Your answer should be a faithful copy of the entire listing.

>>>>

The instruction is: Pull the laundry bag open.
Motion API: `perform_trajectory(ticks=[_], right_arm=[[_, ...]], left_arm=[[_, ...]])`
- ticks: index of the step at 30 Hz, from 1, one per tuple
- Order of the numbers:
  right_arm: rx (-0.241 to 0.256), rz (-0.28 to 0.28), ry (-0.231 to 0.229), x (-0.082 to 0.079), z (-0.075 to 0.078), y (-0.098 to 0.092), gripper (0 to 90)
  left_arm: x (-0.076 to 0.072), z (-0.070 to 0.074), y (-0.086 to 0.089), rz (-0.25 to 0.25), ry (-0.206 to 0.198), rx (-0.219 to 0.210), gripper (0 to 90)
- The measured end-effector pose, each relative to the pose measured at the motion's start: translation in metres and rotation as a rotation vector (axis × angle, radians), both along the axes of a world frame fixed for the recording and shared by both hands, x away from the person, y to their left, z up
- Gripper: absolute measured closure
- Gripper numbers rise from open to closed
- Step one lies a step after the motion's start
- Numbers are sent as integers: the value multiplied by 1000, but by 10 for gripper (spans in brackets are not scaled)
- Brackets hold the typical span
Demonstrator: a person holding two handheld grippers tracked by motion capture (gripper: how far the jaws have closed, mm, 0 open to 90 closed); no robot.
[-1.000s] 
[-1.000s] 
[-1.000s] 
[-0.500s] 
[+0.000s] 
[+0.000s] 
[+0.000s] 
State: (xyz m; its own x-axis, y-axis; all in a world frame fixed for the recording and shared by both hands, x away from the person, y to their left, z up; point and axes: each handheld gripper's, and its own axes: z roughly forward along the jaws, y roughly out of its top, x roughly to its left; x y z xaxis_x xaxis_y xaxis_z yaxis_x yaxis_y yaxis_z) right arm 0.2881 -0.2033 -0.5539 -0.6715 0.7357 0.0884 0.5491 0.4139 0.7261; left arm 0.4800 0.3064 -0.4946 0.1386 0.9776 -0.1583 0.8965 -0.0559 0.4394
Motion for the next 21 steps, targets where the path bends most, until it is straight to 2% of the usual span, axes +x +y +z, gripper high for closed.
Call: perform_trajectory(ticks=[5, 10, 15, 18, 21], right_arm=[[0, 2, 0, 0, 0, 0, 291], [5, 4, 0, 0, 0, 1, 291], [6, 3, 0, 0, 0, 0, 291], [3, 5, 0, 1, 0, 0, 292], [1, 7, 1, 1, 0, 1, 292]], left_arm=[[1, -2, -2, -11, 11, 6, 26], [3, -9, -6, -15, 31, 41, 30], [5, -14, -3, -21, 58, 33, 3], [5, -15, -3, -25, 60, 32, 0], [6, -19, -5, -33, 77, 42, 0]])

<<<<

**Written solution**
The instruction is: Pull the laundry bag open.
Motion API: `perform_trajectory(ticks=[_], right_arm=[[_, ...]], left_arm=[[_, ...]])`
- ticks: index of the step at 30 Hz, from 1, one per tuple
- Order of the numbers:
  right_arm: rx (-0.241 to 0.256), rz (-0.28 to 0.28), ry (-0.231 to 0.229), x (-0.082 to 0.079), z (-0.075 to 0.078), y (-0.098 to 0.092), gripper (0 to 90)
  left_arm: x (-0.076 to 0.072), z (-0.070 to 0.074), y (-0.086 to 0.089), rz (-0.25 to 0.25), ry (-0.206 to 0.198), rx (-0.219 to 0.210), gripper (0 to 90)
- The measured end-effector pose, each relative to the pose measured at the motion's start: translation in metres and rotation as a rotation vector (axis × angle, radians), both along the axes of a world frame fixed for the recording and shared by both hands, x away from the person, y to their left, z up
- Gripper: absolute measured closure
- Gripper numbers rise from open to closed
- Step one lies a step after the motion's start
- Numbers are sent as integers: the value multiplied by 1000, but by 10 for gripper (spans in brackets are not scaled)
- Brackets hold the typical span
Demonstrator: a person holding two handheld grippers tracked by motion capture (gripper: how far the jaws have closed, mm, 0 open to 90 closed); no robot.
[-1.000s] 
[-1.000s] 
[-1.000s] 
[-0.500s] 
[+0.000s] 
[+0.000s] 
[+0.000s] 
State: (xyz m; its own x-axis, y-axis; all in a world frame fixed for the recording and shared by both hands, x away from the person, y to their left, z up; point and axes: each handheld gripper's, and its own axes: z roughly forward along the jaws, y roughly out of its top, x roughly to its left; x y z xaxis_x xaxis_y xaxis_z yaxis_x yaxis_y yaxis_z) right arm 0.2881 -0.2033 -0.5539 -0.6715 0.7357 0.0884 0.5491 0.4139 0.7261; left arm 0.4800 0.3064 -0.4946 0.1386 0.9776 -0.1583 0.8965 -0.0559 0.4394
Motion for the next 21 steps, targets where the path bends most, until it is straight to 2% of the usual span, axes +x +y +z, gripper high for closed.
Call: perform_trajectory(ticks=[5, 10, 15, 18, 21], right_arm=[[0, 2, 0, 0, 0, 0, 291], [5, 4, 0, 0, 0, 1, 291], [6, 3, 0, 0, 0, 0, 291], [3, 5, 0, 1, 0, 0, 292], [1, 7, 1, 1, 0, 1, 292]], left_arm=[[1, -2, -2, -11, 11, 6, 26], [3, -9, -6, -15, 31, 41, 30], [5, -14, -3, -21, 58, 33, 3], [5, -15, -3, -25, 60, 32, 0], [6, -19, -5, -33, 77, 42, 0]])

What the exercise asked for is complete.